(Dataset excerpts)
-------------------------

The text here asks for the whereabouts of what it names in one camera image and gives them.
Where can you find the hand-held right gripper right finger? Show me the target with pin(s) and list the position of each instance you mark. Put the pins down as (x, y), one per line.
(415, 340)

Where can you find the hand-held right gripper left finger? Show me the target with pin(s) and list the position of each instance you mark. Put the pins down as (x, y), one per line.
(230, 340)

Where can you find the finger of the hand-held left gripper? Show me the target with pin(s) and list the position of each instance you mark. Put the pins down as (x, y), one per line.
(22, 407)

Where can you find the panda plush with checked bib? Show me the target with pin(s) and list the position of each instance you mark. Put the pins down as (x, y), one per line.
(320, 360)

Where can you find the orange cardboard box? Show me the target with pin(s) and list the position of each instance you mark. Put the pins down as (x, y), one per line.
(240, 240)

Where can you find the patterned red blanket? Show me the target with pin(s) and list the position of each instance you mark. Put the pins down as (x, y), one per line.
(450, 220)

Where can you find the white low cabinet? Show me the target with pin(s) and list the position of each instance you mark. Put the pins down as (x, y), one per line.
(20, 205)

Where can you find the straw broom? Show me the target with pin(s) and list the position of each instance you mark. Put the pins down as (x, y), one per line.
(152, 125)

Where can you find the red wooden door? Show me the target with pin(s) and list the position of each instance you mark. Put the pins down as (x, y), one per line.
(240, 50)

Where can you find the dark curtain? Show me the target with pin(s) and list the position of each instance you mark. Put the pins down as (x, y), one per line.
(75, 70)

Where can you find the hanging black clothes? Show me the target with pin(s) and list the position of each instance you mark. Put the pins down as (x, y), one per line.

-------------------------

§ Work to be completed
Your answer should be the lines from the one containing "Where can you find the dark" to the end of the entries above, restated exactly and alone.

§ Exercise result
Where can you find the dark curtain? Show me the target with pin(s) and list the position of each instance you mark. Put the pins down as (x, y), one per line.
(75, 70)

Where can you find the hanging black clothes? Show me the target with pin(s) and list the position of each instance you mark. Put the pins down as (x, y), one per line.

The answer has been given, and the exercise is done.